▶ [Exercise directions]:
Check each line of the entries. Copy the ones that contain the string "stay".

(Data extracted from a collection)
● ● ● ●

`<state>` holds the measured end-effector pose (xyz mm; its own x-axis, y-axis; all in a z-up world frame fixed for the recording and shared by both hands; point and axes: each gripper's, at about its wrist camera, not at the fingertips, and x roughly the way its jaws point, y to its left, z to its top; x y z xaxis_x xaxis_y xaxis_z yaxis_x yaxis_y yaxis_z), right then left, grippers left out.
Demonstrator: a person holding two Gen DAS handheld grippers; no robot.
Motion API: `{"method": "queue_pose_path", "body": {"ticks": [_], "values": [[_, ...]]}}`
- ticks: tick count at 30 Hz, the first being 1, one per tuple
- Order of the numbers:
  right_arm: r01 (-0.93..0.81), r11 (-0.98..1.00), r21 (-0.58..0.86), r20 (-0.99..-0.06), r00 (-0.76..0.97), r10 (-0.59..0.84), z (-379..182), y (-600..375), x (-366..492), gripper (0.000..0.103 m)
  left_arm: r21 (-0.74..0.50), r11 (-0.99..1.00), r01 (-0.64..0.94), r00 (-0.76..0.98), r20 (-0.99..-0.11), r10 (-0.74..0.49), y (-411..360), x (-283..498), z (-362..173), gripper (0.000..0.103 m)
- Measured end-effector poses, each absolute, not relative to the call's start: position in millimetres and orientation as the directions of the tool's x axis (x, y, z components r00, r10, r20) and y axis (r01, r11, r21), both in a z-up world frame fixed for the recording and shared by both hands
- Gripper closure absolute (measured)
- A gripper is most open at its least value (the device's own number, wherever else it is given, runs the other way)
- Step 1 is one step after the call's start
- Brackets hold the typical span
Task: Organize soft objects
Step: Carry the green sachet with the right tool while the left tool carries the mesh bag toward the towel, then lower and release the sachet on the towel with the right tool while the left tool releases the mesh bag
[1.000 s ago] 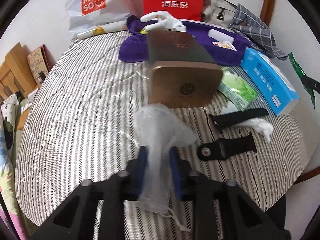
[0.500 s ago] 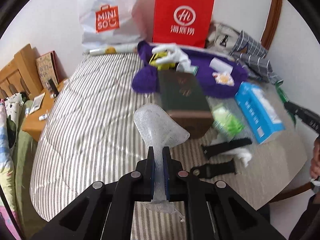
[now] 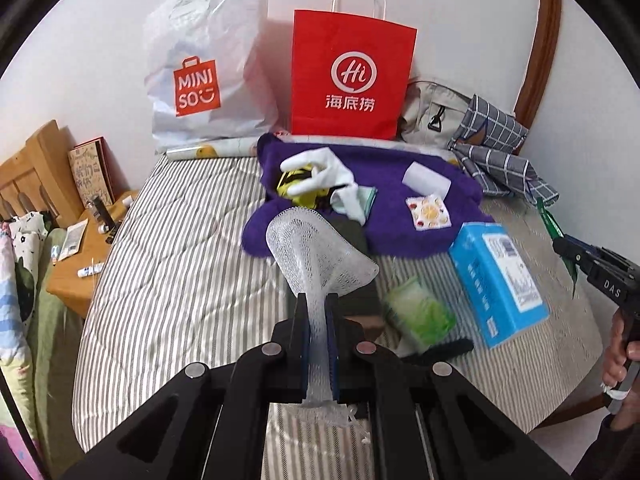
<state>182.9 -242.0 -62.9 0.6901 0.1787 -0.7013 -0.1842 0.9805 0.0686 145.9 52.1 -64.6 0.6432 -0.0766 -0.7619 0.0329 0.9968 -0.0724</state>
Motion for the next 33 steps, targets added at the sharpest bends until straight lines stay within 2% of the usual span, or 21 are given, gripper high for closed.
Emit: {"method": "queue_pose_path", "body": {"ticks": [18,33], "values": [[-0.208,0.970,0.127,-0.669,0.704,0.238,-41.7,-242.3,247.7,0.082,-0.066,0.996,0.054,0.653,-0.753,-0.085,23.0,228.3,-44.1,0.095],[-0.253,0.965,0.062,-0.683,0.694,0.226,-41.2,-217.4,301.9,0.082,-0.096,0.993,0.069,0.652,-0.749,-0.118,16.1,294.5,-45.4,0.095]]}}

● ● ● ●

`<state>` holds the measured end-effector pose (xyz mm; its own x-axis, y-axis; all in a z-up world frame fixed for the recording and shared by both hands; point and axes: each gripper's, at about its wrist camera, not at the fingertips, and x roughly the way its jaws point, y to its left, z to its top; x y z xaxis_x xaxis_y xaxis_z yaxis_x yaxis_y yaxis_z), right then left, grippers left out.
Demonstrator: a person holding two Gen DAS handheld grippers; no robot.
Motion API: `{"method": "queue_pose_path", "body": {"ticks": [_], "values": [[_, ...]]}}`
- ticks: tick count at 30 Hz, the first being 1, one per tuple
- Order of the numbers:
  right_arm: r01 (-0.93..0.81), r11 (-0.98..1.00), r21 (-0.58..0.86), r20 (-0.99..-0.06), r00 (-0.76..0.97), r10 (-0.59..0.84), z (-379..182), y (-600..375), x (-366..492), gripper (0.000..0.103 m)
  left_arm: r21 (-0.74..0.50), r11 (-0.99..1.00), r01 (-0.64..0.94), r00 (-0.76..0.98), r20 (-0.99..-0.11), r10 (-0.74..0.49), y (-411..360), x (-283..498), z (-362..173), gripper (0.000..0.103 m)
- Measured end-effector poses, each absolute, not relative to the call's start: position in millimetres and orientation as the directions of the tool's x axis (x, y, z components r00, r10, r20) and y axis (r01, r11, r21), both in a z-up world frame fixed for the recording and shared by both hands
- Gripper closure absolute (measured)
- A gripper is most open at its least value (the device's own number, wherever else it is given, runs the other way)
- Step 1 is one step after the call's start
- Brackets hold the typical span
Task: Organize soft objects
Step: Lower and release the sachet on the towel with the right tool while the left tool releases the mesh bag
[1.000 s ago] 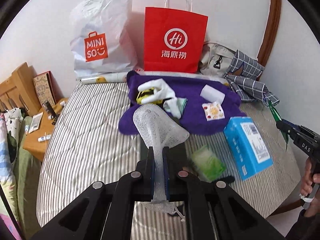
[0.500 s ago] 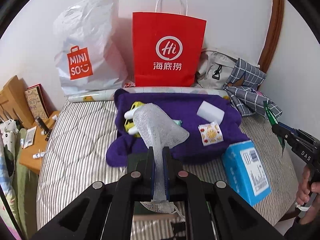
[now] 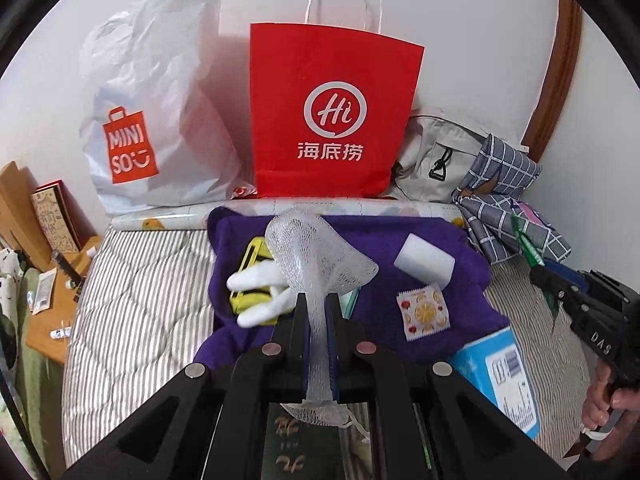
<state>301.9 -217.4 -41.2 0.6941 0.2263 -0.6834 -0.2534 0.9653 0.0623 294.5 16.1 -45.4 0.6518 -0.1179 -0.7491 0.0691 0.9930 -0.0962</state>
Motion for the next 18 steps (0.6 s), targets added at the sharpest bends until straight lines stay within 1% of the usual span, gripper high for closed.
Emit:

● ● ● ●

▶ [Your solution]:
Motion for the next 33 steps, targets added at the sharpest bends until straight lines stay within 2% of the usual span, or 21 are given, gripper high for closed.
Motion for the next 18 steps (0.6 s), targets added at the sharpest bends until straight lines stay within 1% of the usual span, gripper high for closed.

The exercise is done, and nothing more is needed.